### Work to complete
Look below for the line containing "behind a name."; from there, print each line exactly up to and including the line containing "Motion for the", and stop.

Raw data below:

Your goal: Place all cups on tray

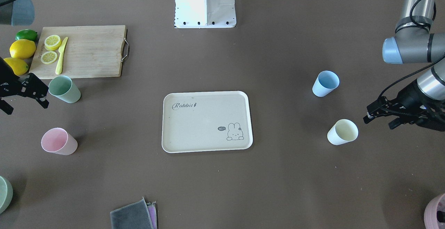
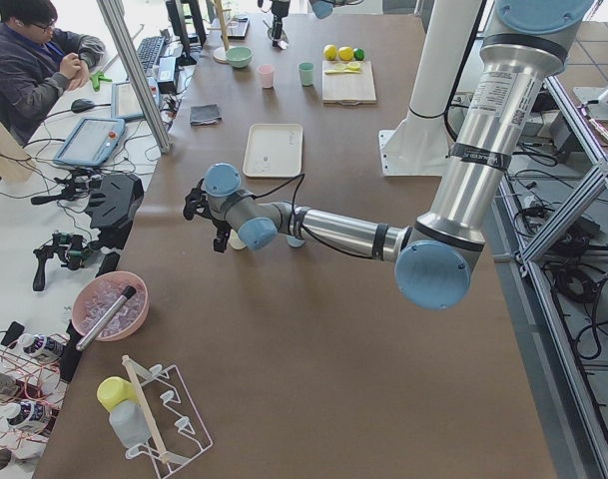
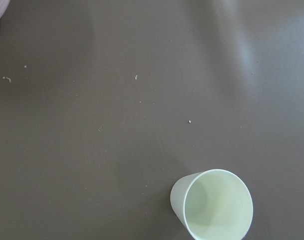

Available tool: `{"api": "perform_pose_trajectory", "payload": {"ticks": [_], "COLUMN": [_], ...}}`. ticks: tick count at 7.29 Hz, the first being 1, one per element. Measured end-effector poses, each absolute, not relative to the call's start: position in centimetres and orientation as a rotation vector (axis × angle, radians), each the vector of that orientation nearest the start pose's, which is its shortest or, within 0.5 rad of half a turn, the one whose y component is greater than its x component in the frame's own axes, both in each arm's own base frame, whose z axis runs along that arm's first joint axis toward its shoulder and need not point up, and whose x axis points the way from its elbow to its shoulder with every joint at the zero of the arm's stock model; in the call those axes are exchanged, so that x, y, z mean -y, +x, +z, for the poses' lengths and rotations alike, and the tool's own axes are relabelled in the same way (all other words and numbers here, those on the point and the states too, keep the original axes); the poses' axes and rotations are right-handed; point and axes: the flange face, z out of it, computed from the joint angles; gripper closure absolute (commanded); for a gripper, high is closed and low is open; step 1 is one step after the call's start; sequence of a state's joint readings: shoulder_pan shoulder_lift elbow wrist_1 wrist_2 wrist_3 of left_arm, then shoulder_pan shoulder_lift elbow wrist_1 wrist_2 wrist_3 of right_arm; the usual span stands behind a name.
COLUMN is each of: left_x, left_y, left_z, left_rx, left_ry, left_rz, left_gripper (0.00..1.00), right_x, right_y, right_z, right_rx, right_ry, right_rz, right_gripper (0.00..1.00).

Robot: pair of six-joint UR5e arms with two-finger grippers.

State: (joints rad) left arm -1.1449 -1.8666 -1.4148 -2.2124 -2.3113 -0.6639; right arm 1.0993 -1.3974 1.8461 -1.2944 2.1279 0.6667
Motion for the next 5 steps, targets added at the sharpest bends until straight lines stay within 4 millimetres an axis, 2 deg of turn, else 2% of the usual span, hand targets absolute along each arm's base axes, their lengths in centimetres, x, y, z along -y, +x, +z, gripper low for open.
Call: {"api": "perform_pose_trajectory", "payload": {"ticks": [2,5], "left_x": [60.8,61.1], "left_y": [23.2,25.7], "left_z": [49.9,50.6], "left_rx": [-0.938,-0.888], "left_ry": [0.291,0.304], "left_rz": [0.084,0.089], "left_gripper": [0.03,0.06], "right_x": [53.3,53.2], "right_y": [-18.2,-18.2], "right_z": [40.9,41.2], "right_rx": [0.826,0.824], "right_ry": [0.305,0.301], "right_rz": [-0.021,-0.02], "right_gripper": [0.0,0.0]}}
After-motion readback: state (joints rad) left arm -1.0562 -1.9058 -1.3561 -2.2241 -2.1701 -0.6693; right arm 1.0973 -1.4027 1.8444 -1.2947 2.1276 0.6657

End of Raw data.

### Answer to this task
Available tool: `{"api": "perform_pose_trajectory", "payload": {"ticks": [_], "COLUMN": [_], ...}}`. ticks: tick count at 7.29 Hz, the first being 1, one per element. Measured end-effector poses, each absolute, not relative to the call's start: position in centimetres and orientation as a rotation vector (axis × angle, radians), each the vector of that orientation nearest the start pose's, which is its shortest or, within 0.5 rad of half a turn, the one whose y component is greater than its x component in the frame's own axes, both in each arm's own base frame, whose z axis runs along that arm's first joint axis toward its shoulder and need not point up, and whose x axis points the way from its elbow to its shoulder with every joint at the zero of the arm's stock model; in the call those axes are exchanged, so that x, y, z mean -y, +x, +z, for the poses' lengths and rotations alike, and the tool's own axes are relabelled in the same way (all other words and numbers here, those on the point and the states too, keep the original axes); the poses' axes and rotations are right-handed; point and axes: the flange face, z out of it, computed from the joint angles; gripper closure absolute (commanded); for a gripper, high is closed and low is open; step 1 is one step after the call's start; sequence of a state's joint readings: shoulder_pan shoulder_lift elbow wrist_1 wrist_2 wrist_3 of left_arm, then shoulder_pan shoulder_lift elbow wrist_1 wrist_2 wrist_3 of right_arm; the usual span stands behind a name.
COLUMN is each of: left_x, left_y, left_z, left_rx, left_ry, left_rz, left_gripper (0.00..1.00), right_x, right_y, right_z, right_rx, right_ry, right_rz, right_gripper (0.00..1.00).

Robot: pair of six-joint UR5e arms with two-finger grippers.

State: (joints rad) left arm -1.1449 -1.8666 -1.4148 -2.2124 -2.3113 -0.6639; right arm 1.0993 -1.3974 1.8461 -1.2944 2.1279 0.6667
Motion for the next 5 steps, targets added at the sharpest bends until straight lines stay within 4 millimetres an axis, 2 deg of turn, else 2% of the usual span, hand targets absolute along each arm's base axes, their lengths in centimetres, x, y, z along -y, +x, +z, gripper low for open.

The answer to this exercise has been fully stated.